From the line with "Lens above the floor: 1.79" onward, reproduce each line of the entries exactly, ending at the last one, and add nothing.

[Source data]
************

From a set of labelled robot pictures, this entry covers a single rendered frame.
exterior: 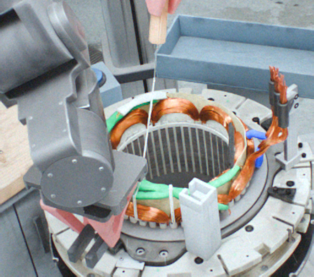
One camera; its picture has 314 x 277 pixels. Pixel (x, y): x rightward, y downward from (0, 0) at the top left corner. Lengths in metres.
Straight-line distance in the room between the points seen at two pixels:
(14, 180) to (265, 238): 0.34
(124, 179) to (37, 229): 0.41
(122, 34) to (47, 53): 0.75
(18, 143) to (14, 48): 0.47
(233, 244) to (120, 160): 0.20
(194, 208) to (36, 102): 0.24
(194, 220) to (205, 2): 2.42
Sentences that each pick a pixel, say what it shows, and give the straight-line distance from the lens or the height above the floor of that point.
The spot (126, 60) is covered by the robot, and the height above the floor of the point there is 0.93.
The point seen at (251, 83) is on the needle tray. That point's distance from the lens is 1.19.
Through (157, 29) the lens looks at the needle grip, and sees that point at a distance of 0.83.
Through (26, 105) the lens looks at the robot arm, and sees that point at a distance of 0.67.
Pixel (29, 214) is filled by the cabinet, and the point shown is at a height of 0.98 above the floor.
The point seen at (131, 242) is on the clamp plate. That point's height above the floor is 1.10.
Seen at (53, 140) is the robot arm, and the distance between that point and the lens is 0.62.
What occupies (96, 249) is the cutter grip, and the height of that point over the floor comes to 1.18.
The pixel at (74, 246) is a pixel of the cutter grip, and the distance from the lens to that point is 0.81.
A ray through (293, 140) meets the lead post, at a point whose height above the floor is 1.13.
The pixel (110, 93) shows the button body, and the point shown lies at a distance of 1.22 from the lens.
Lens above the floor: 1.79
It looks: 41 degrees down
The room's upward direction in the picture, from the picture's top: 8 degrees counter-clockwise

************

COMPLETED TASK:
Lens above the floor: 1.79
It looks: 41 degrees down
The room's upward direction in the picture, from the picture's top: 8 degrees counter-clockwise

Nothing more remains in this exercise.